- Ничего я не боюсь, а между прочим думаю: случись какая-нибудь заварушка - и ты переметнешься на другую сторону.
- Я мог бы там перейти к полякам, как ты думаешь? У нас целая часть перешла к ним.
- Не успел?
- Нет, не схотел. Я отслужил свое. Никому больше не хочу служить. Навоевался за свой век предостаточно и уморился душой страшно. Все мне надоело, и революция и контрреволюция. Нехай бы вся эта... нехай оно все идет пропадом! Хочу пожить возле своих детишек, заняться хозяйством, вот и все. Ты поверь, Михаил, говорю это от чистого сердца!
Впрочем, никакие заверения уже не могли убедить Кошевого, Григорий понял это и умолк. Он испытал мгновенную и горькую досаду на себя. Какого черта он оправдывался, пытался что-то доказать? К чему было вести этот пьяный разговор и выслушивать дурацкие проповеди Михаила? К черту! Григорий встал.
- Кончим этот никчемушний разговор! Хватит! Одно хочу тебе напоследок сказать: против власти я не пойду до тех пор, пока она меня за хрип не возьмет. А возьмет - буду обороняться. Во всяком случае, за восстание голову подкладать, как Платон Рябчиков, не буду!
- Это как, то есть?
- Так.
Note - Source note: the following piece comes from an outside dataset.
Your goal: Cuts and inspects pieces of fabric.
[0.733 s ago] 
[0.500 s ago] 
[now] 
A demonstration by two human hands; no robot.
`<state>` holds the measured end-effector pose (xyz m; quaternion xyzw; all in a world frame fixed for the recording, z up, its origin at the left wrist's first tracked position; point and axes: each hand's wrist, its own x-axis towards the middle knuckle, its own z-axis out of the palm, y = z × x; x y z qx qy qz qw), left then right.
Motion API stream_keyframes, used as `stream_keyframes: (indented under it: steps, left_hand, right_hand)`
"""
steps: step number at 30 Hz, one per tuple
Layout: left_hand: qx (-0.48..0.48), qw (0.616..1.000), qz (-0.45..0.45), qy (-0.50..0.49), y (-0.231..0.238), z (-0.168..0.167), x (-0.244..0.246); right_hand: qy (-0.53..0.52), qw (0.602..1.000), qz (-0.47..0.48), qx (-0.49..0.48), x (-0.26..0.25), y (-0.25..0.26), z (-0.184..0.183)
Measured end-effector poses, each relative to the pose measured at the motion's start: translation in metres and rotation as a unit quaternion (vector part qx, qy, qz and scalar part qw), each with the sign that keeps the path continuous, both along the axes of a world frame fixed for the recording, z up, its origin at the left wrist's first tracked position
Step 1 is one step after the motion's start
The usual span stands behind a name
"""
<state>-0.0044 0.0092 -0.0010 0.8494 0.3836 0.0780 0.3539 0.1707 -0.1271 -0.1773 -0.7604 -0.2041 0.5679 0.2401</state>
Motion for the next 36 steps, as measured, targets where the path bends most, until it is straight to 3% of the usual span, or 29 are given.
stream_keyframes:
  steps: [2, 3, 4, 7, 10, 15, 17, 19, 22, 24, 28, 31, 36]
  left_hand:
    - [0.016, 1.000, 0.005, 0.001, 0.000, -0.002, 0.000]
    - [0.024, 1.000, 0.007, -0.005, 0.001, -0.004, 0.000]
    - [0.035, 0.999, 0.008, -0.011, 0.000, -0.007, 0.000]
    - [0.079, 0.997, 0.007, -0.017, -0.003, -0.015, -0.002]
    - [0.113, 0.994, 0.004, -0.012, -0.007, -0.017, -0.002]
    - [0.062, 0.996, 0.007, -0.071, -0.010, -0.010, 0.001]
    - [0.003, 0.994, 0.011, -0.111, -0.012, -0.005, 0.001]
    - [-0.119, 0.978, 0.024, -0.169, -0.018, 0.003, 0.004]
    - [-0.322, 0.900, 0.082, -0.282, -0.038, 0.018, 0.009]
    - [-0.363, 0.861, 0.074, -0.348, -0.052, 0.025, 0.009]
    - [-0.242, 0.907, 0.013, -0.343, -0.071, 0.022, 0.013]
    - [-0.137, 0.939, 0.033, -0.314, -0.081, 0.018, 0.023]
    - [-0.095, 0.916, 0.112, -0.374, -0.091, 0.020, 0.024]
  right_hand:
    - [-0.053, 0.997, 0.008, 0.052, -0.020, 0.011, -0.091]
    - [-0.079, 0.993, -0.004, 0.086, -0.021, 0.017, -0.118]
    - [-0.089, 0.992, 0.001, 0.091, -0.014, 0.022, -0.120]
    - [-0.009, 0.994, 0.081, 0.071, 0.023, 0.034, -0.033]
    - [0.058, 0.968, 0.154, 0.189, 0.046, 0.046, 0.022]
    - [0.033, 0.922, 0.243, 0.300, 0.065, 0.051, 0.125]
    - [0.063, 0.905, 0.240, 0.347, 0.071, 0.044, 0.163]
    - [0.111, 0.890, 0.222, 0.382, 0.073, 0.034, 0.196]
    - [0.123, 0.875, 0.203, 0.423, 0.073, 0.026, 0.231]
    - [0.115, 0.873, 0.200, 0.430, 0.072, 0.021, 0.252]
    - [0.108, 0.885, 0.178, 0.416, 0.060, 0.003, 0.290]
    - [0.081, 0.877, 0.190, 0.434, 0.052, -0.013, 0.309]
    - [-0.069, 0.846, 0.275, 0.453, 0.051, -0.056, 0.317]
Пущай мне зачтут службу в Красной Армии и ранения, какие там получил, согласен отсидеть за восстание, но уж ежели расстрел за это получать - извиняйте! Дюже густо будет!
Михаил презрительно усмехнулся:
- Тоже моду выдумал! Ревтрибунал или Чека у тебя не будет спрашивать, чего ты хочешь и чего не хочешь, и торговаться с тобой не будут. Раз проштрафился - получай свой паек с довеском. За старые долги надобно платить сполна!
- Ну, тогда поглядим.
- Поглядим, ясное дело.
Григорий снял пояс и рубашку, кряхтя, стал разуваться.
- Делиться будем? - спросил он, с чрезмерным вниманием разглядывая отпоровшуюся подметку на сапоге.
- У нас дележ короткий: подправлю свою хатенку и перейду туда.
- Да, давай уж как-нибудь расходиться. Ладу у нас с тобой не будет.
- Не будет, - подтвердил Михаил.
- Не думал, что ты обо мне такого мнения... Ну что ж...
- Я сказал прямо. Что думаю, то и сказал. В Вешенскую когда поедешь?
- Как-нибудь, днями.
- Не как-нибудь, а надо ехать завтра.
- Я шел пешком почти сорок верст, подбился, завтра отдохну, а послезавтра пойду на регистрацию.
- Приказ есть такой: регистрироваться немедленно. Ступай завтра.
- День-то отдохнуть надо? Не убегу же я.
- А черт тебя знает. Я за тебя отвечать не хочу.
- До чего же ты сволочной стал, Михаил! - сказал Григорий, не без удивления разглядывая посуровевшее лицо бывшего друга.
- Ты меня не сволочи! Я к этому не привык... - Михаил перевел дух и повысил голос: - Эти, знаешь, офицерские повадки бросать надо! Отправляйся завтра же, а ежли добром не пойдешь - погоню под конвоем. Понятно?
- Теперь все понятно... - Григорий с ненавистью посмотрел в спину уходившему Михаилу, не раздеваясь лег на кровать.
Что ж, все произошло так, как и должно было произойти. И почему его, Григория, должны были встречать по-иному? Почему, собственно, он думал, что кратковременная честная служба в Красной Армии покроет все его прошлые грехи? И, может быть, Михаил прав, когда говорит, что не все прощается и что надо платить за старые долги сполна?
...Григорий видел во сне широкую степь, развернутый, приготовившийся к атаке полк. Уже, откуда-то издалека неслось протяжное: "Эскадро-о-он..." когда он вспомнил, что у седла отпущены подпруги. С силой ступил на левое стремя - седло поползло под ним... Охваченный стыдом и ужасом, он прыгнул с коня, чтобы затянуть подпруги, и в это время услышал мгновенно возникший и уже стремительно удалявшийся грохот конских копыт.